------ Supplied information

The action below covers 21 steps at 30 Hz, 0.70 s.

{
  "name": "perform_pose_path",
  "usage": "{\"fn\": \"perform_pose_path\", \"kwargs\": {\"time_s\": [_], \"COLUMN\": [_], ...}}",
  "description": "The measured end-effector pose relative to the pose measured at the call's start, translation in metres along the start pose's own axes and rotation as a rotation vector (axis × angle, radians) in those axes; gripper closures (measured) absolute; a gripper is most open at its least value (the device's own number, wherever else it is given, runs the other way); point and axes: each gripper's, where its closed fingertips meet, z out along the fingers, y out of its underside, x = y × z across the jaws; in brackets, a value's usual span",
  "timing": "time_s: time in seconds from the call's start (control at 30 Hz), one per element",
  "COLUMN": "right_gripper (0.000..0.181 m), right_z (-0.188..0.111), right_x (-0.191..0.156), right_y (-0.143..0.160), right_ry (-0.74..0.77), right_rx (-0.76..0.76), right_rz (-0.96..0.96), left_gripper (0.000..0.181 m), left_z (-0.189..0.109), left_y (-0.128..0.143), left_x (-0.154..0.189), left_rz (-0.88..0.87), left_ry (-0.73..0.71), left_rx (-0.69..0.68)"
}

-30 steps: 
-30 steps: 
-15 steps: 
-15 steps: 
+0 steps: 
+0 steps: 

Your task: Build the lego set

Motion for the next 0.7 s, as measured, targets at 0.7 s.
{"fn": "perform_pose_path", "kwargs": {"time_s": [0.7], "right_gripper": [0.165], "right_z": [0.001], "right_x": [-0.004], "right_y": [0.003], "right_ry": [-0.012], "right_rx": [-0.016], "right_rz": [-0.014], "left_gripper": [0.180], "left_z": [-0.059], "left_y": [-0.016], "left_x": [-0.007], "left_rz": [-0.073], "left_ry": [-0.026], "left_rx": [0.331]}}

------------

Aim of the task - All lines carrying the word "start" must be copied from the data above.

Exercise response -
  "description": "The measured end-effector pose relative to the pose measured at the call's start, translation in metres along the start pose's own axes and rotation as a rotation vector (axis × angle, radians) in those axes; gripper closures (measured) absolute; a gripper is most open at its least value (the device's own number, wherever else it is given, runs the other way); point and axes: each gripper's, where its closed fingertips meet, z out along the fingers, y out of its underside, x = y × z across the jaws; in brackets, a value's usual span",
  "timing": "time_s: time in seconds from the call's start (control at 30 Hz), one per element",

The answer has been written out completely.